Airbnb has had a long and sometimes bumpy road to its IPO, particularly in recent months when the coronavirus pandemic devastated the travel industry. Monday’s filing comes among record new cases of COVID-19 in the United States.

Read more: Airbnb’s Brian Chesky says what it was like to see his company’s revenue plummet by 80% in eight weeks and how he decided to go public anyway in an exclusive interview.

When travel restrictions were reached in early March, Airbnb’s revenue plummeted 80 percent, CEO Brian Chesky told Business Insider in September. Bookings in Beijing have dropped by as much as 96%, according to AirDNA, raising existential questions for the travel giant and forcing it to freeze all marketing spending and nearly all hiring.

Already burning its cash reserves, Airbnb raised $ 1 billion in debt and equity financing from Silver Lake and Sixth Street Partners at a strong interest rate of over 10% and a valuation of $ 18 billion, down nearly 50% from the previous valuation of $ 31 billion, the Journal reported. A week later, the company raised an additional $ 1 billion in debt from the two banks and other investors at an interest rate of 7.5%.

In May, Airbnb still expected its revenue for the year to be less than half its 2019 earnings, forcing it to take even more drastic measures. Airbnb has fired 1,900 employees – 25% of its staff – and nearly all of its contractors, has faced backlash from hosts over its first COVID-19 cancellation policies, and has halted its investments in ambitious luxury housing and manufacturing projects. of travel content to focus on its core business.

But Airbnb’s business slowly began to spin.

Chesky’s bets on post-pandemic travel trends have so far paid off. He predicted that people would flock to rural and local destinations over international tourist traps and big cities, traveling more for leisure while using the screens for work (instead of the other way around) and preferring private spaces To crowded ones like hotel chains.

Despite second-quarter losses of $ 397 million, with revenue down 72% year-over-year, the Wall Street Journal reported in October that Airbnb was on track to make a profit in its third quarter in a surprising turn. His filing on Monday reveals that he did.

The questions remain

While the listing may allow Airbnb’s early investors to breathe a sigh of relief, the company still has significant challenges to address and will be under even greater scrutiny as a public company.

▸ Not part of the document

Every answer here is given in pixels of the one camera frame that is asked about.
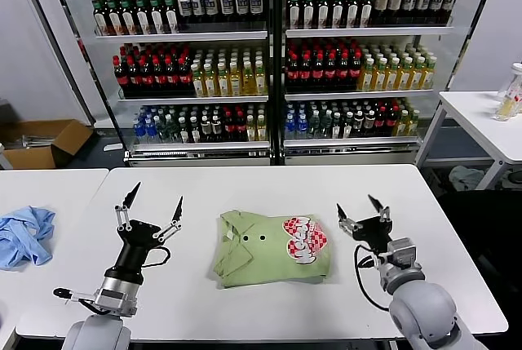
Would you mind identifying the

Read more: As Airbnb prepares for an IPO amid the pandemic, here are 6 of the company’s challenges that worry investors

Investors will first focus on profitability. Airbnb said it was profitable in both 2017 and 2018 on an EBITDA basis (earnings before accounting for interest, taxes, depreciation and amortization), but year-over-year losses doubled in the fourth quarter of 2019 even before the pandemic, it reported. Bloomberg.

It is also unclear how well the company will withstand the coronavirus pandemic, especially as cases increase ahead of the winter months. Although Airbnb has recovered faster than hotels so far, according to a study by AirDNA and STR, some of that could be attributable to the travel trends of the coronavirus that aren’t guaranteed to continue as the virus recedes.

Are you an Airbnb insider with information to share? Contact this reporter via the Signal encrypted messaging app at (+1) 503-319-3213 using a non-business device, email at [email protected], or Twitter DM at @TylerSonnemaker. (PR proposals by email only, please.)

Axel Springer, the parent company of Insider Inc., is an investor in Airbnb.